Now this is interesting for evolutionists, but it’s not impossible. The scientists in the video (particularly Michael Behe) who claim it’s irreducibly complex are blind. Take the example of the wing, which has been used in the past but has since been abandoned by ID theorists. There is an assumption that because something doesn’t function properly without a part, it is useless. To quote Stephen Gould;

“You can’t fly with 2% of a wing or gain much protection from an iota’s similarity with a potentially concealing piece of vegetation. How, in other words, can natural selection explain these incipient stages of structures that can only be used (as we now observe them) in much more elaborated form?”

This is blind ignorance, just like Behe’s claim that the flagellum is irreducibly complex. The 2% of a wing doesn’t have to make the bird ancestor fly, but if it fell out of a large tree, it would be marginally more likely to survive if it had 2% of a wing to slow its fall than if it had nothing at all. 3% of a wing would be even more advantageous, and so on.

The same can be said of the eye (which for some reason Behe still upholds as an example of irreducible complexity).
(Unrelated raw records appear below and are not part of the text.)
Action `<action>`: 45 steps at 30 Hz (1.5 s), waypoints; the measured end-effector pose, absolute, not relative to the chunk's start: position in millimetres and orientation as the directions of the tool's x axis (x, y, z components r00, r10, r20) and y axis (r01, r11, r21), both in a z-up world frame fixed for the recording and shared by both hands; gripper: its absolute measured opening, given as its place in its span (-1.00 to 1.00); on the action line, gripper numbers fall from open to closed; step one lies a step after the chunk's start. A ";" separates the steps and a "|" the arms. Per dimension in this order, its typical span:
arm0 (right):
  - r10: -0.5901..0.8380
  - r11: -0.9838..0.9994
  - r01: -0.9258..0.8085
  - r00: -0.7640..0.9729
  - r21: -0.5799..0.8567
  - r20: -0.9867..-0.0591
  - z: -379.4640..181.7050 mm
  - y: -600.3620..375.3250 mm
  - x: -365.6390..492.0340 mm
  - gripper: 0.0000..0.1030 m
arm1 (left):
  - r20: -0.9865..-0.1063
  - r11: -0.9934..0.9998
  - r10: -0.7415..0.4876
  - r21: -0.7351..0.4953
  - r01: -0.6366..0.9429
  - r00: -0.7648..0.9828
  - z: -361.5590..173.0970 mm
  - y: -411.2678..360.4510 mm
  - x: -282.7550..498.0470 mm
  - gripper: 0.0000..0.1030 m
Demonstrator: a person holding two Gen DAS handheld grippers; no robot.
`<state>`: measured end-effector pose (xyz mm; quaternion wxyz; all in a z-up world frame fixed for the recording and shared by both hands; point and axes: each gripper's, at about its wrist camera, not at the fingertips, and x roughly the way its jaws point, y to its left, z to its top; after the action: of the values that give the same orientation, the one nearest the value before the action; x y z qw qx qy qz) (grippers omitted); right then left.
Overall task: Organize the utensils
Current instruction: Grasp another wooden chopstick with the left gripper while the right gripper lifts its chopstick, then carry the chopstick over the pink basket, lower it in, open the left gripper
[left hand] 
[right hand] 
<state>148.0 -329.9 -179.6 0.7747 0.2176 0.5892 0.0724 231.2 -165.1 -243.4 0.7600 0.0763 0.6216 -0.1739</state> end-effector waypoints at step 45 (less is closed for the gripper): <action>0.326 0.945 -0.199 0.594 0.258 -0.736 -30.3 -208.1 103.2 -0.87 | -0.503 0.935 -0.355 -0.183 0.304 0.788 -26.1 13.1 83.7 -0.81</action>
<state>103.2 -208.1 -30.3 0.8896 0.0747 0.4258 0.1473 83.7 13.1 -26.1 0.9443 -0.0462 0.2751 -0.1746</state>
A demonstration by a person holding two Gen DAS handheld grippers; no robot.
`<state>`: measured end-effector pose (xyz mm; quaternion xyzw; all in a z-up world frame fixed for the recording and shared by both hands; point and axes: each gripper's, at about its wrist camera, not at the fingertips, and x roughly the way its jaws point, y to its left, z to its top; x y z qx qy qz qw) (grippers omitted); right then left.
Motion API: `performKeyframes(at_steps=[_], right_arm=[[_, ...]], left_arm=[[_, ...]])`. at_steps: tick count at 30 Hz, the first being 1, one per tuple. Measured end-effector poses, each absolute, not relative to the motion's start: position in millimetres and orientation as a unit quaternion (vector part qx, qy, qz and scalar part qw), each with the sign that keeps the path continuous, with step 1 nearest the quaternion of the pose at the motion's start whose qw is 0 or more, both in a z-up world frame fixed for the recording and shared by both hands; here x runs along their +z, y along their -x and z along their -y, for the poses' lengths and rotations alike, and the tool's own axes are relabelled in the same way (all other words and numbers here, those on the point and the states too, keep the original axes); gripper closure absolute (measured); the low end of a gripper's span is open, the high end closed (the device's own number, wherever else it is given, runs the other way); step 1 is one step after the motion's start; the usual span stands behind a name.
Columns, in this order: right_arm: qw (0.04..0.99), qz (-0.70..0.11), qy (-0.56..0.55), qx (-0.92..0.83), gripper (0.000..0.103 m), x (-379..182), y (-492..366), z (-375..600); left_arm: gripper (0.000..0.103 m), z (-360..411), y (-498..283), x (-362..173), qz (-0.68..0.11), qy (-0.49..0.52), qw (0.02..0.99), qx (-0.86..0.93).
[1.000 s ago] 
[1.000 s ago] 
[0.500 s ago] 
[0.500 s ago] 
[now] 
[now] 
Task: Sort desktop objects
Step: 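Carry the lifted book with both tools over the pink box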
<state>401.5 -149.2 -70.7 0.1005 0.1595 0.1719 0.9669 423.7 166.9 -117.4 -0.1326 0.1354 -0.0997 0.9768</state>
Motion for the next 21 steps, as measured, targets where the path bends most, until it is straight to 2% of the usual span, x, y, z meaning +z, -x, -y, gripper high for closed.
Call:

Although you can’t see like we can with just one part of the eye, it’s not difficult to see how it’s easier to avoid predators or catch prey with some kind of visual sense, even if it’s literally just a blurred flash of darkness a second before it’s too late. So you can see how one part of the eye could be advantageous, even if it doesn’t lend sight.

So now how do we apply this to the flagellum? There (that’s evo wiki btw, a resource I found last night) are numerous theories, one of which involves symbiosis between two other forms of bacteria, which seems possible. Another theory says that some of the parts of the flagellum are also present in other parts of the bacterium, so they could have been ‘borrowed’ to form a primitive form of the flagellum which evolved from there.
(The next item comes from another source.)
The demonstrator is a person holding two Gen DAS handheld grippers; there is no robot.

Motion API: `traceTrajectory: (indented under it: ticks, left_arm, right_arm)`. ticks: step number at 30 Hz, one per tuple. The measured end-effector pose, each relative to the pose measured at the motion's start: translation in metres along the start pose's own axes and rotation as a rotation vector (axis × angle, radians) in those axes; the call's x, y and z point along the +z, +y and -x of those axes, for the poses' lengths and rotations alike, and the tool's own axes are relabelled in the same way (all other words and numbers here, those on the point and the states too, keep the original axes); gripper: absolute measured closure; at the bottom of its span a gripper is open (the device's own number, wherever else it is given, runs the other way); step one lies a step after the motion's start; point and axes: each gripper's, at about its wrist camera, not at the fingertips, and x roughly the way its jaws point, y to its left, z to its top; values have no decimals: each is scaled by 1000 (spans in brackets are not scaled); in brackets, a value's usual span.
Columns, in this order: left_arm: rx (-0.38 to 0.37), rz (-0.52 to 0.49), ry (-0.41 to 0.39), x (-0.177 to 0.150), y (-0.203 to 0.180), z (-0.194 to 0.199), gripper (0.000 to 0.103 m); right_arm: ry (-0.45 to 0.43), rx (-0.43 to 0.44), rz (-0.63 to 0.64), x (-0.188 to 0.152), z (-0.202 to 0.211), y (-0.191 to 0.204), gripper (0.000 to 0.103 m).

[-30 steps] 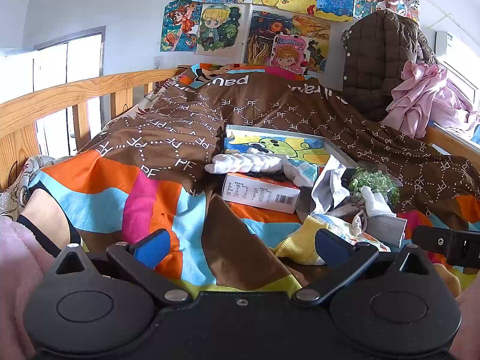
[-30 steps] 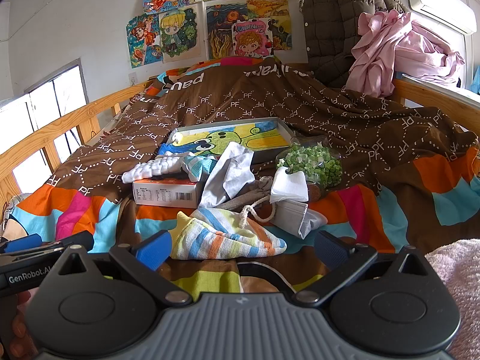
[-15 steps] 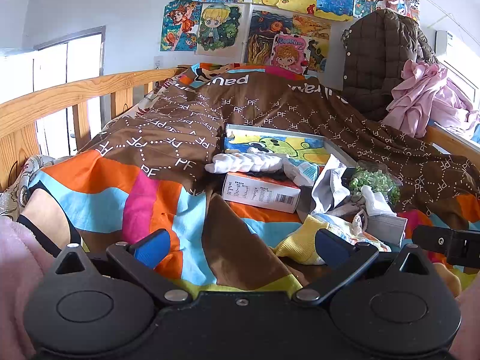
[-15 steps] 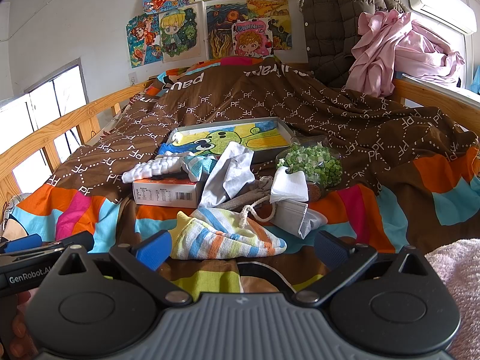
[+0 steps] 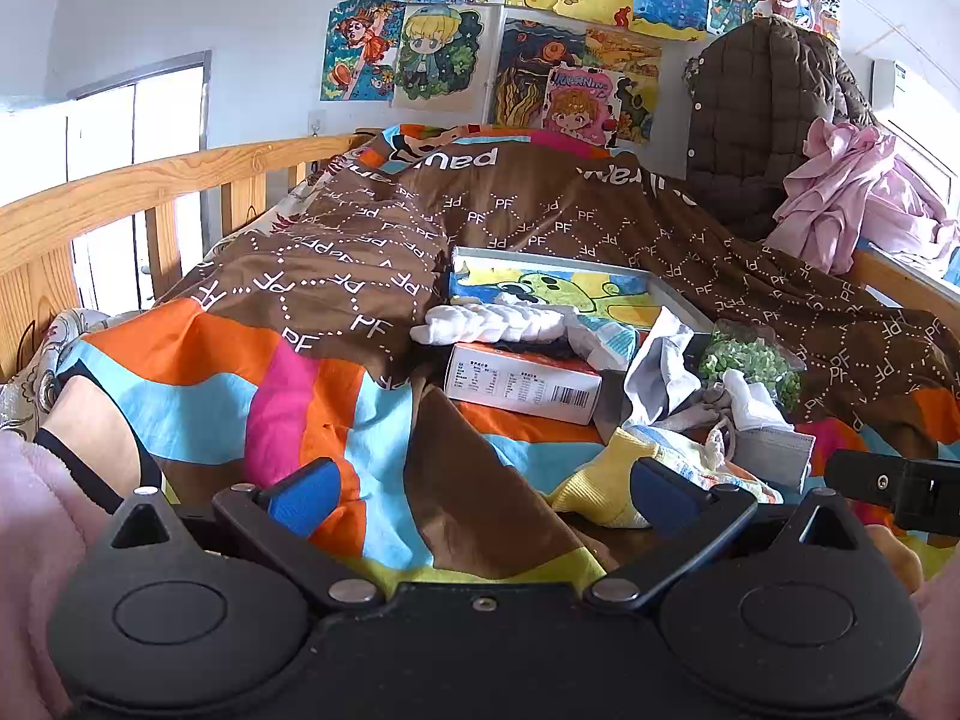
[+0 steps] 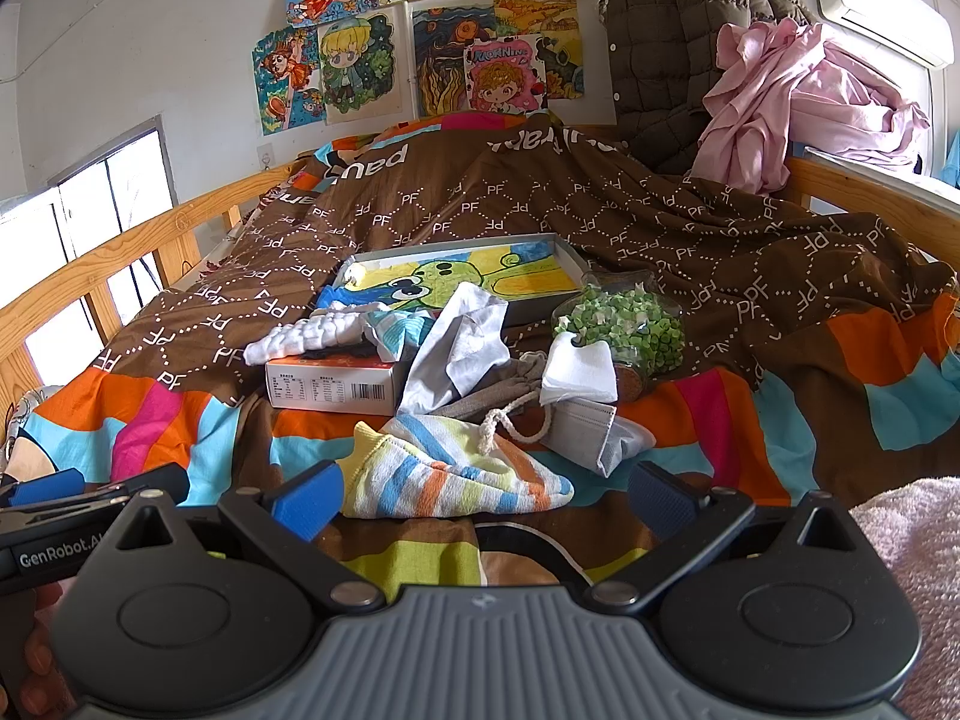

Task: Organize soft objects

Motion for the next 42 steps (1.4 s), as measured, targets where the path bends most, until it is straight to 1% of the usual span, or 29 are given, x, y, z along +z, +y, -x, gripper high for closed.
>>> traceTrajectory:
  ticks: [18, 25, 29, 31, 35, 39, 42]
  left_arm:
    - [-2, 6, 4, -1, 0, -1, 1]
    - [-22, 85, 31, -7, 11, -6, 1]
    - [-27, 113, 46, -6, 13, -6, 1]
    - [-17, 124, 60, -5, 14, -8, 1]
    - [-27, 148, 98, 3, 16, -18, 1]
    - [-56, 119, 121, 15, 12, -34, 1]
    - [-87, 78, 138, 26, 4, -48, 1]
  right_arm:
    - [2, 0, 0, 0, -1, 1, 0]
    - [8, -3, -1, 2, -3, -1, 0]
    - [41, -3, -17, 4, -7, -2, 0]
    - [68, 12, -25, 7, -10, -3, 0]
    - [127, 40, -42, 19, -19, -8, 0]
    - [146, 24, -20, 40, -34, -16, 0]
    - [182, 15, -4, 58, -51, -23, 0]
But in my mind, it doesn’t seem so far-fetched that even one part of the flagellum, say the whip part, could be advantageous on its own. Remember that it doesn’t have to be used for the same purpose, natural selection doesn’t know what future mutations will take place. So the whip could have another advantageous function like increasing the surface area of the bacterium, attaching the bacterium to a solid surface similarly to a bouy’s chain or a plant’s stalk, or aiding its suspension in water, or any number of other possible uses for a big long floppy thing. Then another mutation comes along which allows it to be moved, and then that develops from there by natural selection, making it more and more efficient until it reaches its modern form. Applying Occam’s Razor, the simplest explanation is usually the most true. It’s not difficult to see. I mean come on, there’s even a wiki page about this! If it’s such common knowledge on the Internet, why is Behe, a supposed expert on the subject, unaware or ignorant of it, and why doesn’t he address such explanations in this DVD? As it stands it was pretty much a totally one-sided argument.

I also think it’s ridiculous that just because these scientists think they’ve found a hole in evolutionary theory, they immediately jump to the conclusion that if evolution didn’t do it, it must have been God! Goddidit!!
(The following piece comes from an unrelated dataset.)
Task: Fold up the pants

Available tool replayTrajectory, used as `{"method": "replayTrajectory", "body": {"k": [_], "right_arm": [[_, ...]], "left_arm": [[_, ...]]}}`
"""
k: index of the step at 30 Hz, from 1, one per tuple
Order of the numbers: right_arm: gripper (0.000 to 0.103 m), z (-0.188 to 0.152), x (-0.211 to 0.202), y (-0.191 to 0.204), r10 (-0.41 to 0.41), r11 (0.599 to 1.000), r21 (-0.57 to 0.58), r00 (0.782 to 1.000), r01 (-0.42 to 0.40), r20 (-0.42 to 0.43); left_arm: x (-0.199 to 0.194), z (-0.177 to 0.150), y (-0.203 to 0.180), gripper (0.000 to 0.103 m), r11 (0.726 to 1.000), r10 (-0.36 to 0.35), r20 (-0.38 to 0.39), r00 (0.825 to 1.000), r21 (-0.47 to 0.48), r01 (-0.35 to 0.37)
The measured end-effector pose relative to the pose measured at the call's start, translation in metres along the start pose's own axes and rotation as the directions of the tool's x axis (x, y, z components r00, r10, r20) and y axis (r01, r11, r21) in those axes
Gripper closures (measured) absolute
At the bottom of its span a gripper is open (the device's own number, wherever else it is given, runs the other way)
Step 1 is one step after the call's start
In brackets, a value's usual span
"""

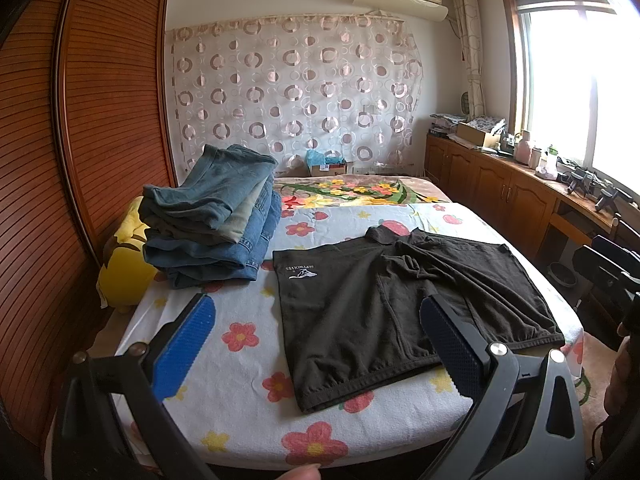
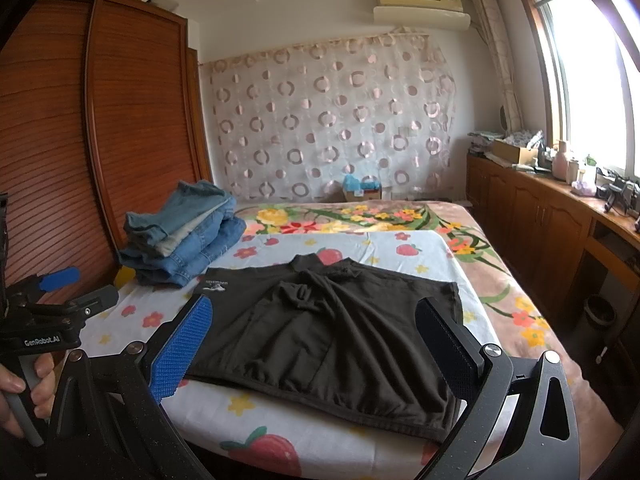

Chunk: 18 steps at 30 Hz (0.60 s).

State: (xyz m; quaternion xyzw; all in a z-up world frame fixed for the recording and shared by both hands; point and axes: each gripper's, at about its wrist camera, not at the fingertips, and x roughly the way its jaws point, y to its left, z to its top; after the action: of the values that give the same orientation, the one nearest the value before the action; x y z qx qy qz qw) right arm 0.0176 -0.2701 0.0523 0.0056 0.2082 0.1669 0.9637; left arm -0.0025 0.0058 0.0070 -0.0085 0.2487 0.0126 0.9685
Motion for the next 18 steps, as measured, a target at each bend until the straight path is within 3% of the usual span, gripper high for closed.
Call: {"method": "replayTrajectory", "body": {"k": [8, 18], "right_arm": [[0.000, 0.000, 0.004, -0.001, -0.004, 1.000, 0.003, 1.000, 0.004, -0.014], [0.000, -0.014, 0.015, -0.014, -0.011, 1.000, 0.005, 0.998, 0.012, -0.069]], "left_arm": [[0.000, -0.002, -0.007, 0.000, 1.000, -0.004, -0.015, 1.000, 0.002, 0.004], [0.032, -0.023, -0.008, 0.000, 0.999, -0.031, -0.102, 0.994, 0.008, 0.032]]}}
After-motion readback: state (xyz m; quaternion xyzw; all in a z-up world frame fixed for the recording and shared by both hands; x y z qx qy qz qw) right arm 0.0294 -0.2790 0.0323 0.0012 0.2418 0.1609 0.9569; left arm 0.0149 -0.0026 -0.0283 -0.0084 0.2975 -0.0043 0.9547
But what’s really frustrating for me is that while I was sitting at the back of the room, laughing to myself at how stupid the whole thing was, I looked around and saw many people who seemed to be taken in by this rubbish. These were people who in previous talks I could tell were undecided on the issue, but this DVD, made by a reputable source (let’s not forget that, worryingly, many of these scientists are University Professors at good universities in the US), has them duped. There was no question and answer section at the end either (understandably because the film-makers weren’t present), so I couldn’t even try to dispute any of the claims made.

Now there was another issue I wanted to bring up here, but this post is already really really long so I think I’ll make a separate post about it tomorrow after my exam (:s). Thanks for reading.